Automating My Internship
My internship this summer is at NYU medical school, much to my amusement. My mandatory ID, bright purple and official-like, basically identifies me as a med student, which is just the most untrue thing it could say. I doodled and cell-phone-gamed my way to a B- in high school bio and never looked back.
The job itself is slightly more appropriate, as I'm with the psychology department. Psych is something I'm majoring in and enjoy and all that good stuff. But damn, is this job boring. Here is a summary of my weekly activities:
- Lit Reviews: compile a spreadsheet that's basically the abstracts of a bunch of articles (which I found myself on the Ovid databses) on various traumatic brain injury-related topics;
- Labelling: Go through testing archives, use sharpie to hide everyone's name, and then cover it with a cheapo printed label with their secret ID number;
- Filing: like the lit reviews, but instead of PDFs and computer searching, I have to comb through a backlog of physical journals dating back to before I was born;
- Observation: quietly sitting in the back of a room while patients individually, silently do worksheets designed to improve cognitive function;
- Photocopying: eponymous.
Now, let's go through how I could automate this with just a little programming skill and some moxie:
- Lit Reviews:
- First, have a bot of some sort do the ovid search.
- Then, have it download each PDF (this is a one-click downlaod situation.)
- Then, using something akin to Mac OSX summarize or MS Word autosummarize, get the data out of each PDF.
- Labelling: Use the super-secret code name from the beginning on all documents.
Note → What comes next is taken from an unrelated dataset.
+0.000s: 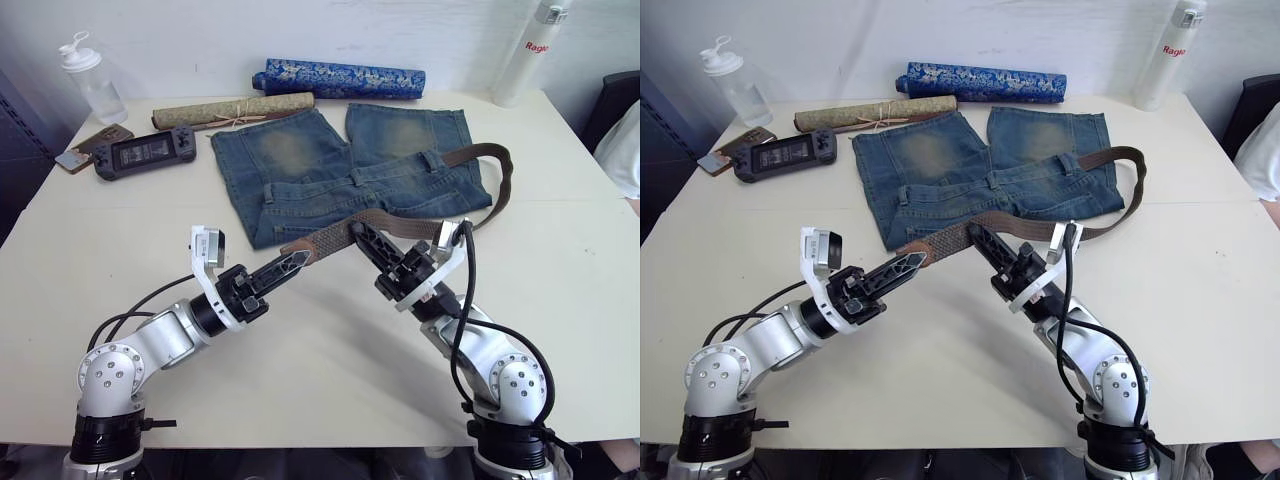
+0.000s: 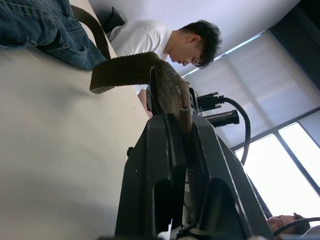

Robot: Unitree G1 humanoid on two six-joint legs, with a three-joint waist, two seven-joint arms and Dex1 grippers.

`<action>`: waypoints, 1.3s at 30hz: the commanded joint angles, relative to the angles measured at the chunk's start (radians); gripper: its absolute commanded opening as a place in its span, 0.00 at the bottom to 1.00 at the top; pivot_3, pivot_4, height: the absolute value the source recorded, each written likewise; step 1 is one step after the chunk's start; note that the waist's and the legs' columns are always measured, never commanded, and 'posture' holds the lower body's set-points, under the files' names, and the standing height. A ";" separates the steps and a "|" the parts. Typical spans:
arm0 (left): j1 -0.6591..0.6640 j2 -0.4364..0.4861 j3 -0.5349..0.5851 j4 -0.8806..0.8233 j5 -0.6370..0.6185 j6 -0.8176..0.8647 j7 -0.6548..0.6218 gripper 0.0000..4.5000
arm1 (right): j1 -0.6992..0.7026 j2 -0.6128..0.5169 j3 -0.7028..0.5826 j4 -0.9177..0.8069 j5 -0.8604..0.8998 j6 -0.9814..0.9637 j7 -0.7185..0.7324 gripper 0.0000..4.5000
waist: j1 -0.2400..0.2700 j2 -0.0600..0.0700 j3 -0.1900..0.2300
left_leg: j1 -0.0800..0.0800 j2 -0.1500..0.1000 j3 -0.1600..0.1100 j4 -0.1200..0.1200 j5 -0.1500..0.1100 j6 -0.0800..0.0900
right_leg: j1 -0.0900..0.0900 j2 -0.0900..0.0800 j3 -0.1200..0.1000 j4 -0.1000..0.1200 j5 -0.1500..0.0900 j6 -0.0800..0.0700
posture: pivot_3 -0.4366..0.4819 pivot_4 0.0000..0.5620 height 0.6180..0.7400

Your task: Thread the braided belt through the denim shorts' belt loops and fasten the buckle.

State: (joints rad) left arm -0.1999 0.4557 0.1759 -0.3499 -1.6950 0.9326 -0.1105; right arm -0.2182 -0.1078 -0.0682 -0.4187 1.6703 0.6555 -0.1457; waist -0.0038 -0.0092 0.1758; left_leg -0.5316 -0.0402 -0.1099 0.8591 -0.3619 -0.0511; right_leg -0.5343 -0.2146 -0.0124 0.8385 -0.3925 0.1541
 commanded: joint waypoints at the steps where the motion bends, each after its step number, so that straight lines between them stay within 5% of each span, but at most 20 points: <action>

If the patient mistakenly writes his/her/hir own name, cover it up that day. More ad hoc, but less time overall.
- Filing: this just shouldn't be a job, period. I understand my boss is busy, but it might behoove someone who collects a lot of physical media like scholarly journals to file upon completion.
- Alternately, journals should take to publishing ONLY by e-mailed PDFs, so that people would print out the articles relevant to them and ignore the rest. This would save the world paper and me a lot of time.
- Observation: I actually like this okay, but the ratio of learning-about-patients to sitting-around-bored is kind of all whacked out, and thus this is sort of not worthwhile. Some sort of multimedia case-study system might be more relevant (video interviews, test results, comparison charts, whatever.)
- By the way, people who write scholarly case studies should really make an effort to make them interesting. I'd love to get a New Yorker profilist in here with our tape recordings and a textbook.
- Photocopying: Okay, this one's a little too people-powered. Robot arms, maybe?
So, there you go. Clearly, I'm not necessary here and should be spending the summer frolicking through parks and writing epic novels about lesbians. It's okay; I'll show myself out.